Me colmaban de regalos, atenciones, promesas. Pronto me mudé a un lujoso piso en el centro de Toledo, conseguí un trabajo prestigioso con un sueldo alto. Me movía entre la élite—hombres importantes, figuras sociales—y me sentía una reina, especial, deseada. No perdí el tiempo: entré en la universidad, llevé a Sofía a un colegio privado, construí mi carrera, amasé fortuna. ¿Y Javier? No valía nada. Presioné a su padre, mi suegro, que quería ver a su nieta. Le costó dinero: pagó todo para Sofía—la casa, el coche que conducía, las clases, los viajes. Aseguré el futuro de mi hija, sacándola de la miseria en la que su padre se hundía.
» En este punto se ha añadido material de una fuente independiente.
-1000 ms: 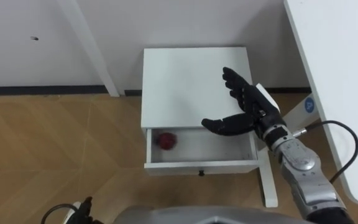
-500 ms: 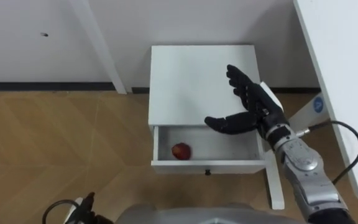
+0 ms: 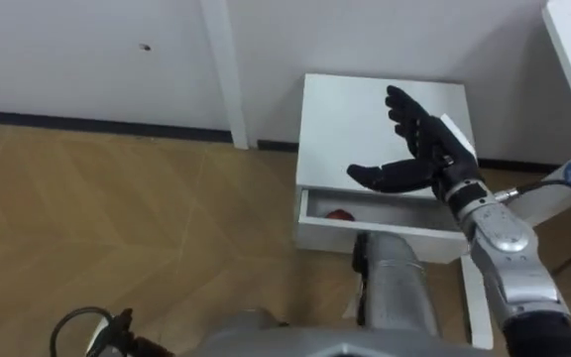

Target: Put apple and close drawer

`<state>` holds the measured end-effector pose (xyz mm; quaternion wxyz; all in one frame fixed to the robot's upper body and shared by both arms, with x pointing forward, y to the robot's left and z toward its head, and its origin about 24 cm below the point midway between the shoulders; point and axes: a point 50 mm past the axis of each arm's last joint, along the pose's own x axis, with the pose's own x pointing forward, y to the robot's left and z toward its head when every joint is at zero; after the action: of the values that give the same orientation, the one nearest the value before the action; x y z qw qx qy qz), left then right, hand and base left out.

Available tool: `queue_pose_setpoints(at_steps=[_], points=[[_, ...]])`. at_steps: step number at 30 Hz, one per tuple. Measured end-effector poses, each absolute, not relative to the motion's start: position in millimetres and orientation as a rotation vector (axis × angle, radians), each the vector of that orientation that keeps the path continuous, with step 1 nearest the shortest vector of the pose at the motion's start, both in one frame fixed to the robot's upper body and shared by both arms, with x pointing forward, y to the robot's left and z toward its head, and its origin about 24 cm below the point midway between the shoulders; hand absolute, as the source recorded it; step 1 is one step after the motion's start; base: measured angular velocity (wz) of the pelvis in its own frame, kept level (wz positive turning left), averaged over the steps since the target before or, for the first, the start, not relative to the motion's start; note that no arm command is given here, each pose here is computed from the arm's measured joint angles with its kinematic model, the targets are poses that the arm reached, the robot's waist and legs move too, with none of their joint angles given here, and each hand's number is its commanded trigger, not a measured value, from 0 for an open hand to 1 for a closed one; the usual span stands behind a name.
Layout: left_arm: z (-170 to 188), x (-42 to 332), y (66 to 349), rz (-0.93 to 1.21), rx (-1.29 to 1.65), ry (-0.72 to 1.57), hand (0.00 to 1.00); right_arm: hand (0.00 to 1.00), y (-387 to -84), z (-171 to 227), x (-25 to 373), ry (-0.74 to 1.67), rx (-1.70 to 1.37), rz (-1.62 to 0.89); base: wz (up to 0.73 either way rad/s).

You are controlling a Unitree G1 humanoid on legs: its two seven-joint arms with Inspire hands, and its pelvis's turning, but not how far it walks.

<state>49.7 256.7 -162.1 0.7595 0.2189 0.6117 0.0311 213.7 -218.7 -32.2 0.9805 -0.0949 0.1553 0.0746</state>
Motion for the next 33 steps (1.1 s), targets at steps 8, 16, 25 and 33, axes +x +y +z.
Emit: queue_pose_setpoints(at_steps=[8, 16, 25, 33], points=[[-162.8, 49.5, 255.6, 0.046, 0.466, 1.352, 0.0, 0.0, -224.7, -35.8, 208.4, 0.331, -0.137, 0.081, 0.02], [-160.3, 38.3, 263.2, 0.054, 0.457, 1.339, 0.0, 0.0, -226.8, -51.6, 183.7, 0.476, -0.084, 0.018, 0.0], [-155.1, 38.1, 274.3, 0.134, 0.506, 1.301, 0.0, 0.0, -207.8, -57.8, 176.4, 0.505, -0.046, 0.064, -0.18], [-154.8, 40.9, 264.7, 0.188, 0.525, 1.236, 0.0, 0.0, -209.7, -60.7, 161.4, 0.509, -0.131, 0.067, -0.32]])
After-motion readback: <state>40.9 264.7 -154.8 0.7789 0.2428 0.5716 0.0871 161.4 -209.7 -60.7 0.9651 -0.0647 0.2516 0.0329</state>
Entonces supe que Javier planeaba huir a Argentina con su amante. Vendió su piso, su coche, todo para irse con efectivo. Los billetes estaban comprados, en diez días volaba. Me enfureció. No por ella—me importaba una mierda esa zorra. Sino por él. ¿Qué pasaría con Sofía si necesitaba su firma en algún documento? ¿Cómo lo encontraría en medio de la Pampa o en algún pueblo perdido? No, tenía que quedarse cerca. No dormí, devanándome los sesos para detenerlo. Recordé a un viejo pretendiente, un alto funcionario. Una llamada, y Javier fue “invitado” a una revisión fiscal justo antes del vuelo. Perdió el avión. No tenía dinero para otro billete—todo se esfumó. Su amante lo abandonó, se fue sola, y él se quedó sin nada: sin casa, sin un euro, sin ella.
Ella le escribió llorando desde Argentina, jurándole amor, pero a los seis meses encontró a otro, se casó, tuvo hijos. Olvidó a Javier como un mal sueño. Yo no tuve que perseguirlo por papeles—estaba ahí, derrotado, sin nadie. Ni siquiera lo invité a la graduación de Sofía. ¿Para qué? No fue un padre. Me golpeó, la ignoró a ella, y solo nos habría avergonzado. Ahora vegeta en algún pueblo cerca de Toledo—pobre, solo, envejecido antes de tiempo. Y yo vivo en el centro, elegante, adinerada, rodeada de amor.
Me miro al espejo y me enorgullezco. De niña ingenua, me convertí en una mujer que forja su destino. Javier creyó que me quebraría, que aguantaría sus borracheras y golpes para siempre. Pero yo gané. ¿Le arruiné la vida? Sí, y no me pesa ni un segundo. Se lo merecía—por cada golpe, por cada lágrima que derramé por él. Ahora soy libre, fuerte, feliz. Sofía creció con todo, y yo disfruto los frutos de mi esfuerzo. Que él se pudra en su miseria—no es asunto mío. Gané, y esta dulce venganza calienta mi alma cada día.